• _Work request_: Looking at the records below, say how many lines contain "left". Nothing else belongs in the answer.

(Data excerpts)
----------
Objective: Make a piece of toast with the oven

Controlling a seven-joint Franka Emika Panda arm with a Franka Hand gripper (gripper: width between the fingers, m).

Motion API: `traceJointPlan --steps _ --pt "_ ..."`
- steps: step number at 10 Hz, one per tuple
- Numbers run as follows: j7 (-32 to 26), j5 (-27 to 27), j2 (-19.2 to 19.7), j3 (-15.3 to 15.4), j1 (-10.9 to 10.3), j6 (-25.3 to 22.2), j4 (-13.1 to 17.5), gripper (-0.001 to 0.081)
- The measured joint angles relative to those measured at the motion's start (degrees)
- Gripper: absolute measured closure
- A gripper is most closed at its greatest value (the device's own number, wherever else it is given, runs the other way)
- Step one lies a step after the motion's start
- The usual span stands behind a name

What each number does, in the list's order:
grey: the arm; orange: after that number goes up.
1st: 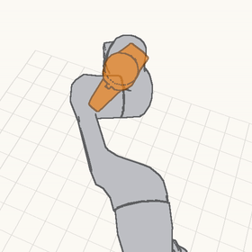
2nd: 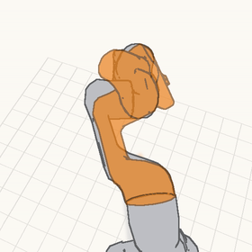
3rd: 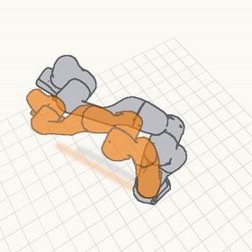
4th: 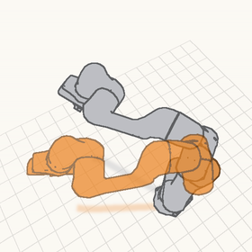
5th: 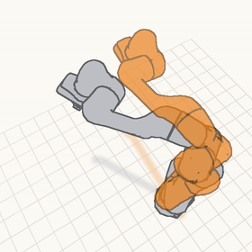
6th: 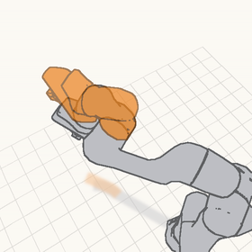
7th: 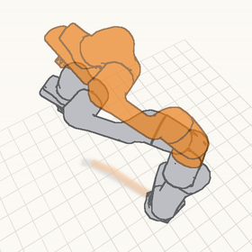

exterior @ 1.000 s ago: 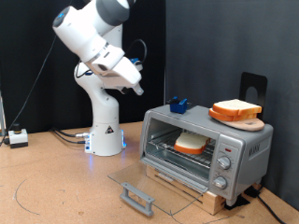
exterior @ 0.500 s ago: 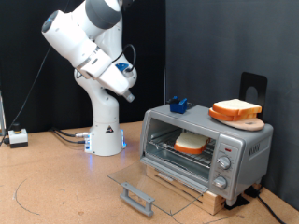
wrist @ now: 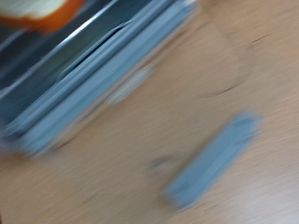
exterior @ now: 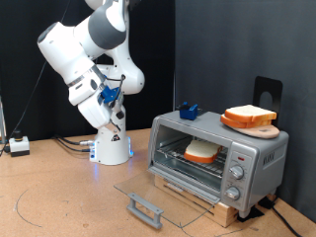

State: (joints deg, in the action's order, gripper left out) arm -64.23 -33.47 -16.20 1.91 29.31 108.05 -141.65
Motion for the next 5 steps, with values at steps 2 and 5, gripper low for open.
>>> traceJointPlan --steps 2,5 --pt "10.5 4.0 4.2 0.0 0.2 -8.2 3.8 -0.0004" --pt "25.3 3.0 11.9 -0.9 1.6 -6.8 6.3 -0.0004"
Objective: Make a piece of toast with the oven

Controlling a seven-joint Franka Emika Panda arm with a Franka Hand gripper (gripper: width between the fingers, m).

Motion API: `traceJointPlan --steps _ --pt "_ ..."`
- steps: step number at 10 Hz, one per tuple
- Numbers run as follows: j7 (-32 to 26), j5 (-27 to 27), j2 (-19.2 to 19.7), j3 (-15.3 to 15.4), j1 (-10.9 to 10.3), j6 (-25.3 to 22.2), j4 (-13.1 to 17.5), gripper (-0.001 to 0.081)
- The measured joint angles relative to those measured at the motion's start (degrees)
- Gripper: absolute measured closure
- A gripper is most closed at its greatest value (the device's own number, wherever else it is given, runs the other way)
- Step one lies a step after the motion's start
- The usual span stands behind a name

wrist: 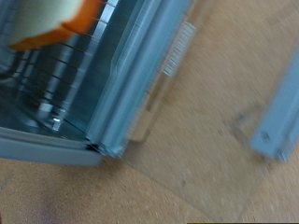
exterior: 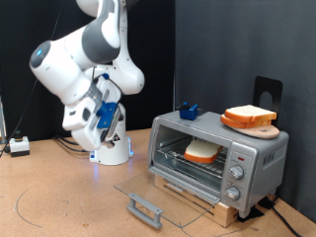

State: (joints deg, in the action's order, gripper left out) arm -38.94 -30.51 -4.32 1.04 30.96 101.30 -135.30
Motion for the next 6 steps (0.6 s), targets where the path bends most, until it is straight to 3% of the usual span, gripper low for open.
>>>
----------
• _Final answer_: 2